Without including any pictures, reproduce the full listing exactly.

Data provided.
################
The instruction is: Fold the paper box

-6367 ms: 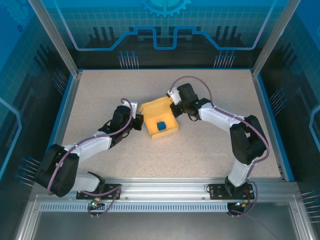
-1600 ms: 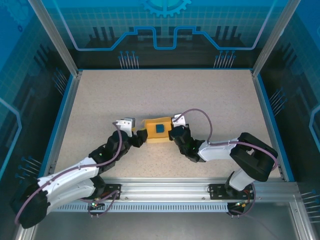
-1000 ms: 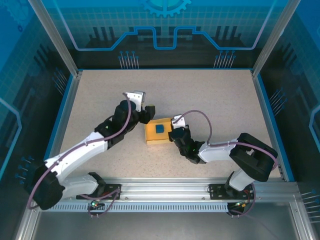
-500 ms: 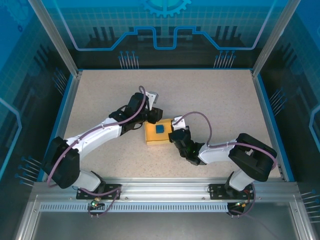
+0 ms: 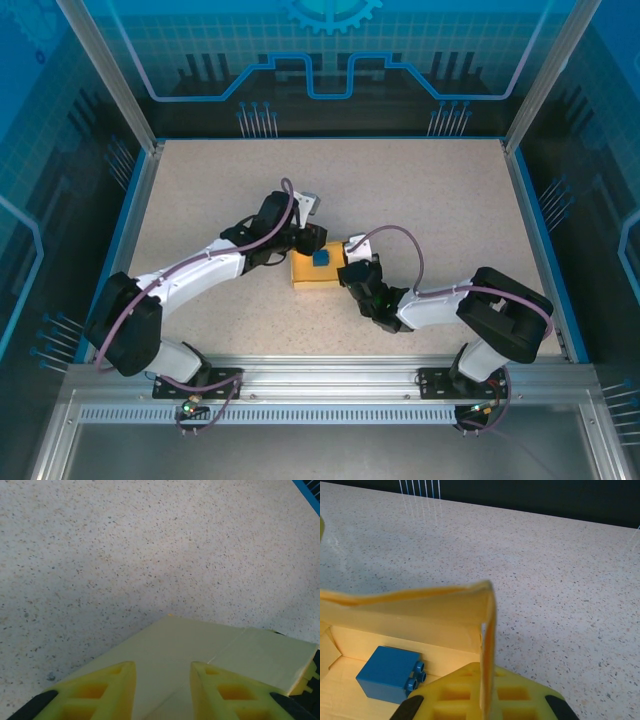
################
Your solution.
The instruction is: Fold the paper box

-6367 ms: 
-1600 ms: 
-1000 ms: 
-500 ms: 
+0 ms: 

There is no more to the answer.